Even for two-parent families, the chance for women to increase their household income can make the difference between financial stability and hardship. Fortunately, just-released data from the Center for Economic Policy and Research indicates union membership strengthens the pocketbooks of Maine’s female workers struggling to make ends meet.
This should not be surprising for Maine policymakers who have long recognized and supported the two clear pathways for women’s economic opportunity: 1) increasing access to education and training to secure good jobs with benefits, and 2) improving wages and job standards. And simply put, the best way to improve wages is through participation in a union.
The new findings from the Center for Economic Policy and Research show, on average nationally, membership in a labor union raised a woman’s wages by 11.2 percent, or $2 per hour, compared to nonunion women performing similar jobs. In Maine, this number climbs to 12.2 percent. Moreover, female union members were about 19 percent more likely to have employer-provided health insurance and 25 percent more likely to have a pension than their nonunion counterparts.
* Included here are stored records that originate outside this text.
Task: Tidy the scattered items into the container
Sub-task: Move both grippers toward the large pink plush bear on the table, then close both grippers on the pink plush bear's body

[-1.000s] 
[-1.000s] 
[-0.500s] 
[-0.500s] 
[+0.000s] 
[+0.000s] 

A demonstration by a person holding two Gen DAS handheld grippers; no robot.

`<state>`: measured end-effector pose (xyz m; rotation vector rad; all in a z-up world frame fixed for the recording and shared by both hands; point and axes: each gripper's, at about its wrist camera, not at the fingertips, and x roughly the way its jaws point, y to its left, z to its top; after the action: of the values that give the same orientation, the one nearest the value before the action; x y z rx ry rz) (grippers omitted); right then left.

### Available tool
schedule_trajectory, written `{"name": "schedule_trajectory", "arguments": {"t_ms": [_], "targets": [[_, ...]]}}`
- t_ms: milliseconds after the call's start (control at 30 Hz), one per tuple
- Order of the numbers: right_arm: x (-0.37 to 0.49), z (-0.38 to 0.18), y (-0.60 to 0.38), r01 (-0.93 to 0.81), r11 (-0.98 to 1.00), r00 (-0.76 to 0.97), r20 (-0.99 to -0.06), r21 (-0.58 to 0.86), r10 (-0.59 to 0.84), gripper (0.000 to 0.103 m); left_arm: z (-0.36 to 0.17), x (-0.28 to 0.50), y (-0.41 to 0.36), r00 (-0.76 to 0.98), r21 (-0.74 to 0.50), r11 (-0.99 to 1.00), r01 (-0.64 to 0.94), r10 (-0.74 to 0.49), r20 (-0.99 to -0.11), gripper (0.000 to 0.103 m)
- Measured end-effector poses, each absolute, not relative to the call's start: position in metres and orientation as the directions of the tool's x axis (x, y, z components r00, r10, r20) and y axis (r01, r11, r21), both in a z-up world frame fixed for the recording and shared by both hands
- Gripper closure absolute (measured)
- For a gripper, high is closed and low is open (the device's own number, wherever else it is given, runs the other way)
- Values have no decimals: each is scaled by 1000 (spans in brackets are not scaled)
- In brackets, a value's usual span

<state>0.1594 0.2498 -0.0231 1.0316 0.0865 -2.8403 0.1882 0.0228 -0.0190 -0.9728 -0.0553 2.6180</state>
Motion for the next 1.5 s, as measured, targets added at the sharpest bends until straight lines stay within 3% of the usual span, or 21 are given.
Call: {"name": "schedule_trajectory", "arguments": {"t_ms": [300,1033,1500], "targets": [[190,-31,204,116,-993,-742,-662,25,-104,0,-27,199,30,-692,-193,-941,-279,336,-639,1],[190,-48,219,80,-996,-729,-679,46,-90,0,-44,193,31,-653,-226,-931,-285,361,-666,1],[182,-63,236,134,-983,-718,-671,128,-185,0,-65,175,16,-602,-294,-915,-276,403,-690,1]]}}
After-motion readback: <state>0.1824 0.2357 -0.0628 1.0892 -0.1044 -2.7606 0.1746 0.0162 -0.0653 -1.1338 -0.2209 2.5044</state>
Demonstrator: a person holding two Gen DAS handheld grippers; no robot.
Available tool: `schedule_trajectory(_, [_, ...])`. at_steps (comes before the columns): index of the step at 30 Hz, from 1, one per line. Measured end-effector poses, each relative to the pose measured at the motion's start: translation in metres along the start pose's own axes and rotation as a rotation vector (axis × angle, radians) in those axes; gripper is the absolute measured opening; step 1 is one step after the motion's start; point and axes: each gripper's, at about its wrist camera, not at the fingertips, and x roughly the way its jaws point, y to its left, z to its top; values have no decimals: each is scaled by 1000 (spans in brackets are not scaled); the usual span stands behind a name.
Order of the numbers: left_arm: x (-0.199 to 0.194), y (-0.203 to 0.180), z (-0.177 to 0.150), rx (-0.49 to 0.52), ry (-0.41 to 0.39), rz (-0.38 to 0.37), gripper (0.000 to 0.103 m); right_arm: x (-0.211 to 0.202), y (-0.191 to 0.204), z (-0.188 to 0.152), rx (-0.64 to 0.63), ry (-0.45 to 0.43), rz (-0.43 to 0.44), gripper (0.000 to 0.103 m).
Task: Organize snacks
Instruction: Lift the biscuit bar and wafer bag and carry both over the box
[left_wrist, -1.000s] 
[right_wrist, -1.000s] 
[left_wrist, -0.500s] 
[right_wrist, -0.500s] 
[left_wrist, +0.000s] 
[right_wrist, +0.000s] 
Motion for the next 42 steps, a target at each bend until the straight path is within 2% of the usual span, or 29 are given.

Unions provide working women with the opportunity for a middle-class lifestyle through adequate pay and earned benefits such as paid sick days, health coverage and vacation time. But when profit-before-people corporations undermine workers’ ability to form unions and bargain for better wages, this opportunity slips away. That’s why now is the time for much-needed reforms of our outdated federal labor laws, which largely have remain unchanged since the National Labor Relations Act was passed more than 70 years ago.
Corporate greed and CEO mismanagement have gone too far, and America’s women are paying the price. Workers are often retaliated against for their support of a union. In fact, 30 percent of employers faced with a union organizing effort fire workers for their support of a union. For the millions of women who depend on a job to keep themselves and their families afloat, this has to change.
The Employee Free Choice Act will give us the change we need by restoring balance and helping our economy work for everyone again. It will fundamentally make it easier for workers to form unions and have an opportunity for better pay and benefits. The legislation would give workers a fair and direct path to form unions through majority sign-up, a process where employers agree to recognize a union when the majority of employees have demonstrated their desire for one. Since 2003 alone, over half a million workers, including female engineers, nurses and customer service reps, have organized using this process. Furthermore, the Employee Free Choice Act will toughen penalties against unscrupulous employers and will help employees secure a contract within a reasonable period of time.
In essence, unions can make or break the bank for women in this tumultuous economy. The Employee Free Choice Act will allow even more workers to gain the same kind of financial advantages offered through union membership. All we need is for our members of Congress to demonstrate the conviction and compassion necessary to make economic opportunity a reality for Maine women.
Sarah Standiford is executive director of the Maine Women’s Lobby.